● TASK OBJECTIVE: Below are entries. Copy exactly the lines running from the line that holds "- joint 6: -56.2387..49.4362" to the line that holds "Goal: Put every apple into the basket", with both ends included.

Data entries
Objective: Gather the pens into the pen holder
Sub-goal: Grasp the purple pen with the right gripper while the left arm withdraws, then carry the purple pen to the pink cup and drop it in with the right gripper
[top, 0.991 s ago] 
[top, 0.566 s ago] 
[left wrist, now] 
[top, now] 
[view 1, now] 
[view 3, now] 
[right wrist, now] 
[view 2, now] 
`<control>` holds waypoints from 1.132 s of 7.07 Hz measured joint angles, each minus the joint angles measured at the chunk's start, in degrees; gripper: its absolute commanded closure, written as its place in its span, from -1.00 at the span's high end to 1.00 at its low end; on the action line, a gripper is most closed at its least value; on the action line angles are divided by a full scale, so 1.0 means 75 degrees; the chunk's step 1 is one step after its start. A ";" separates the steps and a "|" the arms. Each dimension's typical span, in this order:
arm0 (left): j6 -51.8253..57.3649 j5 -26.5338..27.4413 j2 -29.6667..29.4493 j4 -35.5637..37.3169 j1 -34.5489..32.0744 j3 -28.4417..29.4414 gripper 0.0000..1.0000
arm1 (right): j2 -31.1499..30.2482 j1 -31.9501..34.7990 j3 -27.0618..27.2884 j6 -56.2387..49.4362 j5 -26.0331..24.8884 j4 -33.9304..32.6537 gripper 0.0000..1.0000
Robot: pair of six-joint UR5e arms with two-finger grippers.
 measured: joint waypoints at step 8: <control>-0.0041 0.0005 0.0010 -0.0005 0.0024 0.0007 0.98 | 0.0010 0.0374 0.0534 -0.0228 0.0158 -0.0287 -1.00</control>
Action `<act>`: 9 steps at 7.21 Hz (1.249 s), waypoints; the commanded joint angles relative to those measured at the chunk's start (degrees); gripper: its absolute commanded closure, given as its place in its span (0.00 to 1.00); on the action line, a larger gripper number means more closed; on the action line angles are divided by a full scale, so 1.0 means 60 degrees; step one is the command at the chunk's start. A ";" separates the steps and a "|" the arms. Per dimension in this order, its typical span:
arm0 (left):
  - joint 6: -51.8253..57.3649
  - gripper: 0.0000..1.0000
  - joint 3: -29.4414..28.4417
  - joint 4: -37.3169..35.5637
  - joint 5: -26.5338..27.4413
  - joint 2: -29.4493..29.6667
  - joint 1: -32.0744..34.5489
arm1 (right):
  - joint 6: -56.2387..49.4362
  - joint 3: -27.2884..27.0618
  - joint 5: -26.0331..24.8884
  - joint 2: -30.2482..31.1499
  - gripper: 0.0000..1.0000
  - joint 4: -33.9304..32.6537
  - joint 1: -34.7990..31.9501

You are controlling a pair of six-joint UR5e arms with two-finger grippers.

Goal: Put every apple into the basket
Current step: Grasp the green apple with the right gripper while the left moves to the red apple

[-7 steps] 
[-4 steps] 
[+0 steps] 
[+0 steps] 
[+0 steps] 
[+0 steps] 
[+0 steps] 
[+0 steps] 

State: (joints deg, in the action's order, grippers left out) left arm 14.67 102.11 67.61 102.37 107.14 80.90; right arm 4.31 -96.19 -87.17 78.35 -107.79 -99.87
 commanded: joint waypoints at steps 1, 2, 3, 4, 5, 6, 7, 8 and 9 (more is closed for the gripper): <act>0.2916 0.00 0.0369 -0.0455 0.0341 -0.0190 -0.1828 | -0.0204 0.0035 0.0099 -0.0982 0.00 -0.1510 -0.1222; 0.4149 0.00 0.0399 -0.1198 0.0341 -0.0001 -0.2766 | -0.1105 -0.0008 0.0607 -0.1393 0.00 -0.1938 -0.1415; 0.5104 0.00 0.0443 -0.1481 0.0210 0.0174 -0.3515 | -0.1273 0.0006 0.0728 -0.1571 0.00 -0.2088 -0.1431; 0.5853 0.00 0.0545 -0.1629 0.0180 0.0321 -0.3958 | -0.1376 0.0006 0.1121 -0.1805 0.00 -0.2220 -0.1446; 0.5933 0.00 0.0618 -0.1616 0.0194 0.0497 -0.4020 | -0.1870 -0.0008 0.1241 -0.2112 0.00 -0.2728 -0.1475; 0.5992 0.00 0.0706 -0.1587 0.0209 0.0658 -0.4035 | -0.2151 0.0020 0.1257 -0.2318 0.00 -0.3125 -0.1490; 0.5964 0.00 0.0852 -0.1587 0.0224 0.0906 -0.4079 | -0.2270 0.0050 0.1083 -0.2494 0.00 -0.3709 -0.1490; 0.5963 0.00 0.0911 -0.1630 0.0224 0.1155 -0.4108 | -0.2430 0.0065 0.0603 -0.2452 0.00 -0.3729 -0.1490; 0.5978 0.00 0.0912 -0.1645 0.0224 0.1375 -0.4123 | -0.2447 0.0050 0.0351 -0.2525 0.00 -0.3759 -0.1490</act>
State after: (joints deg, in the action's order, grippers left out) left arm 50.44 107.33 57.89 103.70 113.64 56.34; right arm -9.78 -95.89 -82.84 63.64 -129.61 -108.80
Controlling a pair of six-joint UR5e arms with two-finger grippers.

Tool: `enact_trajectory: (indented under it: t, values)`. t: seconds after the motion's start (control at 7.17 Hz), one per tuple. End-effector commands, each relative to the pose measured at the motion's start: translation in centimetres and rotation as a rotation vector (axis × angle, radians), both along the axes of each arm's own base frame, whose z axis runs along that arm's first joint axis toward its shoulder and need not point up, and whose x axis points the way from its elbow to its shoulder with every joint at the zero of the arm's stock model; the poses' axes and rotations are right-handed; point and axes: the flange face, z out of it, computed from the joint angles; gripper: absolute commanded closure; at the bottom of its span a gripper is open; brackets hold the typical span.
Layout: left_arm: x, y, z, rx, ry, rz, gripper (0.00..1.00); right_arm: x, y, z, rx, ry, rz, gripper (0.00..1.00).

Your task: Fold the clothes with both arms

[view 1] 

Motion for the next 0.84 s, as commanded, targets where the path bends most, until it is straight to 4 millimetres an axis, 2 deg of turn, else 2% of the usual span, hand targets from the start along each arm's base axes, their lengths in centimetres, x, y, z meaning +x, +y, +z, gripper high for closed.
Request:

● YOUR RESPONSE:
  - joint 6: -56.2387..49.4362
  - joint 3: -27.2884..27.0618
  - joint 5: -26.0331..24.8884
  - joint 2: -30.2482..31.1499
  - gripper: 0.0000..1.0000
  - joint 4: -33.9304..32.6537
  - joint 1: -34.7990..31.9501

You are controlling a pair of six-joint UR5e arms with two-finger grippers.

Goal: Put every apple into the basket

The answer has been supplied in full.